Problem statement:
Among the entries below, find the lines holding "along" and copy them.

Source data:
========

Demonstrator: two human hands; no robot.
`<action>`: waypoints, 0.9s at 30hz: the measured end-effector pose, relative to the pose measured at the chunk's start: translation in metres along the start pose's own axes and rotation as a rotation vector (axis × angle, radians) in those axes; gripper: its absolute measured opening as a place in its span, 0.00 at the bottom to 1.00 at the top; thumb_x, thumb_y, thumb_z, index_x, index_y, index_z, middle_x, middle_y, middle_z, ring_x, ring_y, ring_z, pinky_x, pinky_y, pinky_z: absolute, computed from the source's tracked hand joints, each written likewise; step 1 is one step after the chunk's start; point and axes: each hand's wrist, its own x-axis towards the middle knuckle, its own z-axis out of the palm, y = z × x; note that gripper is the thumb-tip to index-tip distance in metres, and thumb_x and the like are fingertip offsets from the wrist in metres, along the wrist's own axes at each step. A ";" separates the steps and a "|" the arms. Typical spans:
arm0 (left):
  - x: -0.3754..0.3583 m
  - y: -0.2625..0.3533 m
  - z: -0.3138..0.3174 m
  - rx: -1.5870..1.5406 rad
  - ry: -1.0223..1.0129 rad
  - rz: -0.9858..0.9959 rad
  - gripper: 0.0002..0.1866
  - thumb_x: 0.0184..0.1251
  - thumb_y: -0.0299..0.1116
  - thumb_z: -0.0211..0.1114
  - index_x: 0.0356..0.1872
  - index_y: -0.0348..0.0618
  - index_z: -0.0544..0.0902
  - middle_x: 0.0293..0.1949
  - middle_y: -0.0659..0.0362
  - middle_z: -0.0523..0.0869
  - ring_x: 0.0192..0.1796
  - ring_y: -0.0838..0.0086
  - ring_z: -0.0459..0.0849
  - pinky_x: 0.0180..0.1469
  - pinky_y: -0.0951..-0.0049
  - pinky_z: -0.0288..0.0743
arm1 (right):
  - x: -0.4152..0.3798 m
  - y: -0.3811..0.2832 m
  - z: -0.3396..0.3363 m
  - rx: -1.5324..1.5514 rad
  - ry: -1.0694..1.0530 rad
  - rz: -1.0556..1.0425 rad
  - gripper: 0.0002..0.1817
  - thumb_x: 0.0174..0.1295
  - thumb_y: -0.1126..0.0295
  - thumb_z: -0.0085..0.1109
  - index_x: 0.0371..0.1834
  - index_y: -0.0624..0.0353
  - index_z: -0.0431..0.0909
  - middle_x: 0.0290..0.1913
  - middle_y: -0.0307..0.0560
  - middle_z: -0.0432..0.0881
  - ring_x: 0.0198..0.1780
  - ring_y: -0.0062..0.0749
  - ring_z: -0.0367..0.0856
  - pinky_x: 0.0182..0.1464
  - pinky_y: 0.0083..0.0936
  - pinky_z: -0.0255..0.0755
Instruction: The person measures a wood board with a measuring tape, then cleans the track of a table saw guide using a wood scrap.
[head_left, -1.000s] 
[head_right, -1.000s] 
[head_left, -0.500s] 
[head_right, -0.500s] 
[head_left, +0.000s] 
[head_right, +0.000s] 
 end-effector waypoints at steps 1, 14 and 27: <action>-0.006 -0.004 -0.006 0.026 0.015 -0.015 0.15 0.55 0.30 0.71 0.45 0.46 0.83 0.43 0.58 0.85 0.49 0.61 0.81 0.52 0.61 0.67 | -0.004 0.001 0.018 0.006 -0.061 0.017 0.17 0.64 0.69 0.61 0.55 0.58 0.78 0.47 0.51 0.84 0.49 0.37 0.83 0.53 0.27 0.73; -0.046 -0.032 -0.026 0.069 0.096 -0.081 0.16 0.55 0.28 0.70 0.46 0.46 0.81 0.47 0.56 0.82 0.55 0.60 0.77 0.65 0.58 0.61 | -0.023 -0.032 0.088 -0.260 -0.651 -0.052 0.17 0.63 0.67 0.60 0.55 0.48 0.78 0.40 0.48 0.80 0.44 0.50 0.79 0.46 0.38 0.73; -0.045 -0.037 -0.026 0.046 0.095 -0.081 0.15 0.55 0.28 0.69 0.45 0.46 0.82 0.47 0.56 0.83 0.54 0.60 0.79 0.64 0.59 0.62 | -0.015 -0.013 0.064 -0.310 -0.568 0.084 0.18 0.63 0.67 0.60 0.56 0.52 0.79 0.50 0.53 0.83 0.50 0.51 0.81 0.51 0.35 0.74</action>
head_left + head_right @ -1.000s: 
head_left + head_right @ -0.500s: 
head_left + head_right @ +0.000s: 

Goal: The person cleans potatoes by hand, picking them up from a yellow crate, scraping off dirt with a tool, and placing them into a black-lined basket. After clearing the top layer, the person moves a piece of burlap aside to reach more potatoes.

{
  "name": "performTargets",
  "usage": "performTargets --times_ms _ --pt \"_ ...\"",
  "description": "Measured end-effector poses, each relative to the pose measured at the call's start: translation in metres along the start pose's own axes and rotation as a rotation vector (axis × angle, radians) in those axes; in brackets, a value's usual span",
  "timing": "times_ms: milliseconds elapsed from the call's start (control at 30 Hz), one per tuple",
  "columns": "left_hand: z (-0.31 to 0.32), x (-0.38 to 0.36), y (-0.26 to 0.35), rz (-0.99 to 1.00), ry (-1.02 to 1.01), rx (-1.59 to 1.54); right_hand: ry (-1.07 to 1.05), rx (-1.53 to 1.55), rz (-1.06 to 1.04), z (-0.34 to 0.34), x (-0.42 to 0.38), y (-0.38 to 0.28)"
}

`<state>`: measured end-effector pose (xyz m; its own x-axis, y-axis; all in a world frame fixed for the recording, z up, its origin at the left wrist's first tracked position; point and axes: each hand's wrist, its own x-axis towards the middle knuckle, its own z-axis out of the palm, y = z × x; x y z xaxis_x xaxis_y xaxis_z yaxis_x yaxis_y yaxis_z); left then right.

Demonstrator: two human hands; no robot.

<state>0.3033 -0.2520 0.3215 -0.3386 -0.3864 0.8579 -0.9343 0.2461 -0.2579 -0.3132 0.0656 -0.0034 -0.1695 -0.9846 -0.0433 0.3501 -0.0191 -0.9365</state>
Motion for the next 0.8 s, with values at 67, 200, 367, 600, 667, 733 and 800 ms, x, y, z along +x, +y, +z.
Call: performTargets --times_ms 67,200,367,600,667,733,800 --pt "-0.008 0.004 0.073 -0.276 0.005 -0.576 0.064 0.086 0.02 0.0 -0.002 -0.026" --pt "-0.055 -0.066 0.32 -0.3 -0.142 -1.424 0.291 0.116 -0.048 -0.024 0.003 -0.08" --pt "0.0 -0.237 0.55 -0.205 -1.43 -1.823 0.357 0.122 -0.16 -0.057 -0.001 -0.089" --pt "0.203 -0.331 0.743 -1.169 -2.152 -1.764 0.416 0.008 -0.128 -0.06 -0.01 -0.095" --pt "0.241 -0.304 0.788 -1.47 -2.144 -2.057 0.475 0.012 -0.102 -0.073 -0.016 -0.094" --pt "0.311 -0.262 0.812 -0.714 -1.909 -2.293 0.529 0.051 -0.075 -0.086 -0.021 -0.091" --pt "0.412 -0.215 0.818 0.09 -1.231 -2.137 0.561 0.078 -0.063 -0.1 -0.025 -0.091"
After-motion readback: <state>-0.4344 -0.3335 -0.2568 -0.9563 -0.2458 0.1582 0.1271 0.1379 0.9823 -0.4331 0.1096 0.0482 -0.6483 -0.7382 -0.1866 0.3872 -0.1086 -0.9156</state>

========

Task output:
`<action>`: waypoints, 0.9s at 30hz: the measured end-effector pose, relative to the pose measured at the chunk's start: translation in metres along the start pose's own axes and rotation as a rotation vector (axis × angle, radians) in those axes; gripper: its absolute measured opening as a place in its span, 0.00 at the bottom to 1.00 at the top; thumb_x, thumb_y, thumb_z, index_x, index_y, index_z, middle_x, middle_y, middle_z, ring_x, ring_y, ring_z, pinky_x, pinky_y, pinky_z: absolute, computed from the source's tracked hand joints, each written likewise; step 1 is one step after the chunk's start; point and axes: each hand's wrist, its own x-axis towards the middle knuckle, its own z-axis out of the palm, y = z × x; note that gripper is the thumb-tip to index-tip distance in metres, and thumb_x and the like are fingertip offsets from the wrist in metres, along the wrist's own axes at each step. A ";" separates the steps and a "|" the arms. Typical spans:
  "description": "Measured end-effector poses, each relative to the pose measured at the call's start: translation in metres along the start pose's own axes and rotation as a rotation vector (axis × angle, radians) in those axes; in brackets, a value's usual span",
Motion for the next 0.8 s, with values at 67, 200, 367, 600, 667, 733 and 800 ms, x, y, z along +x, +y, +z.

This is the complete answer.